# Hello and pics of 9" SB Lathe



## woodzy (Jan 17, 2011)

Hello,

Just wanted to say "hello" and thought I would share my SB lathe. About 10 years ago, my brother was at a place that was going to have a garage sale the following day. In the items being sold was this sweet SB lathe with all the accessories. He called me and asked me if I was interested and as always, I was there as soon as I could get there. I have never seen a lathe like this with very little use. These was purchased from a guy that did Pipe Organ repair and I'm guessing he never used it. The original lathe flaking is still on the entire bed and it is still in the sweet spot by the headstock. The original lathe did not have a gear box but the original change gears. After looking at EBAY for some time, I ended up finding a gear box and purchased it and installed it. Pretty simple project. I ended up selling the change gear set and Banjo for more money then I paid for the quick change gear box. All of the accessories that came with the lathe is in these pictures and the only thing I added was the collet closer and thread dial. I've left it as I received it and really have only used it one or twice - it is more of a show piece than a daily user. I use a Clausing 5904 for most of my work. 

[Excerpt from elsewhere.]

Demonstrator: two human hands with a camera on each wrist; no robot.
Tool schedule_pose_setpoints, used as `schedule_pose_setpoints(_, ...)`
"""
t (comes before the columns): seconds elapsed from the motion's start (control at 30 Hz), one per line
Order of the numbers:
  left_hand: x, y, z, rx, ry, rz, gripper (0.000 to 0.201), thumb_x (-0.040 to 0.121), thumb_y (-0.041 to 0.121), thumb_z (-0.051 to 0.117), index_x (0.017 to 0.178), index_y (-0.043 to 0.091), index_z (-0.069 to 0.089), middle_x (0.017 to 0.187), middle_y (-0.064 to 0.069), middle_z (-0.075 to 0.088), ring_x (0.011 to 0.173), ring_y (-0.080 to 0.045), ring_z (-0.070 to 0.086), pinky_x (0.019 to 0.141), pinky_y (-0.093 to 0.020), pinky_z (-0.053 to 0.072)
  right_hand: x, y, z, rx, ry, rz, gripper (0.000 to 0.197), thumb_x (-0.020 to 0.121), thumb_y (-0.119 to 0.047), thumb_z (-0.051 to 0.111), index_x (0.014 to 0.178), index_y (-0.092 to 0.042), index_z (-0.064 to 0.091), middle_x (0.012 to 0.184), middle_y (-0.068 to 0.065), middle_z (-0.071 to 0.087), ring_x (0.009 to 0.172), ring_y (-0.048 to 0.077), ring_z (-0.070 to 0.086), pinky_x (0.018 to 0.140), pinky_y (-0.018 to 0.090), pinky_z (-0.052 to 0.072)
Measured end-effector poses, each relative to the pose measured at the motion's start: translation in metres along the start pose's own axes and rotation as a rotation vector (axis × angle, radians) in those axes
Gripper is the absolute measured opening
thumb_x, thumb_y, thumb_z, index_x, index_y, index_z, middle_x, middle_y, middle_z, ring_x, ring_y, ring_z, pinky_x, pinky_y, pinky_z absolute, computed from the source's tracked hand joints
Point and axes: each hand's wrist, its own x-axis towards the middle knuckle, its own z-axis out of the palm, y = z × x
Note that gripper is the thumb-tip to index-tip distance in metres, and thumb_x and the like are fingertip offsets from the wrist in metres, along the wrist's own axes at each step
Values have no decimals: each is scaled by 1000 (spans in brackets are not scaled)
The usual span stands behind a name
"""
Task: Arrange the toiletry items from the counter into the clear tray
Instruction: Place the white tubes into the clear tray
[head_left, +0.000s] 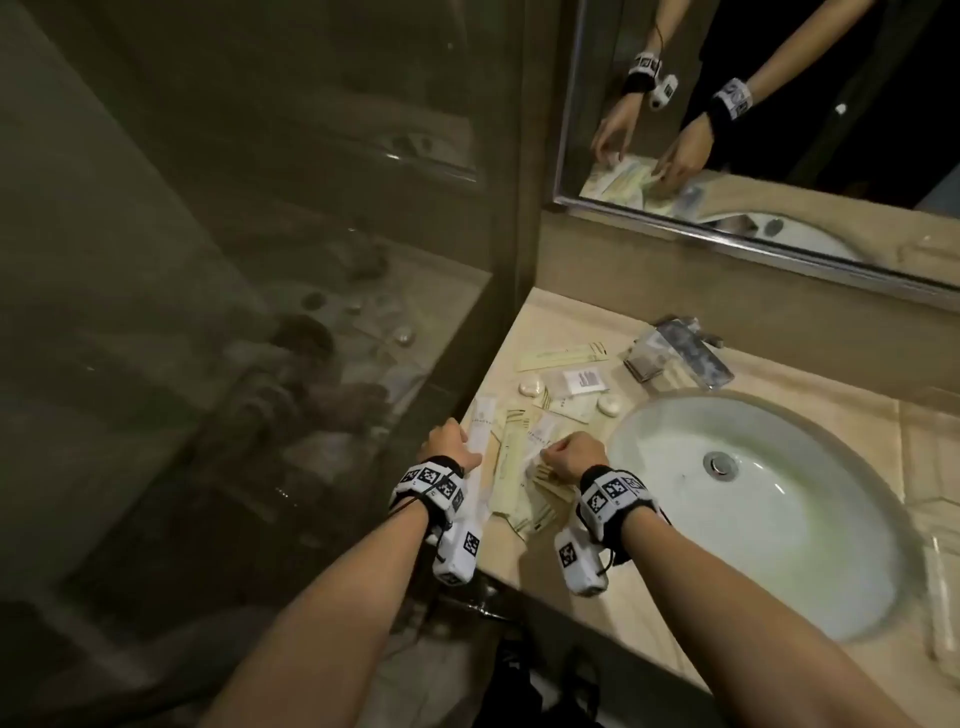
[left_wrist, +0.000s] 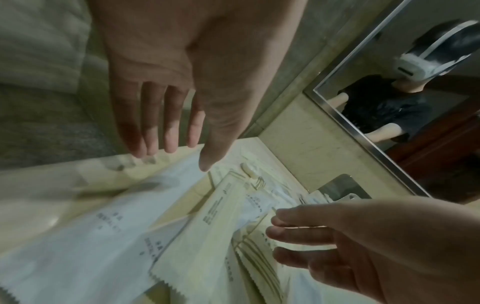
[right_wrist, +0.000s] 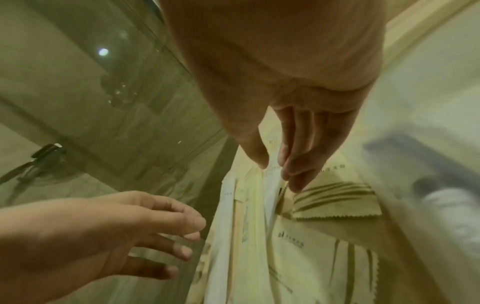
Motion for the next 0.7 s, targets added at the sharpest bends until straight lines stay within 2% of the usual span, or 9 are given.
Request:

http://picasaweb.google.com/lh/sredir?uname=JTKranz&amp;target=ALBUM&amp;id=5563181004064558977&amp;authkey=Gv1sRgCL_Hk8LSq_65bg&amp;feat=email


----------



## Old Iron (Jan 17, 2011)

Nice score but it needs to be used every now and then.

Paul


----------



## jonesg (Jan 17, 2011)

Its a beaut ,
but the typical wear signs on the carriage and cross slides don't match the complete lack of wear on the bed ways.
Its probably been reground.


----------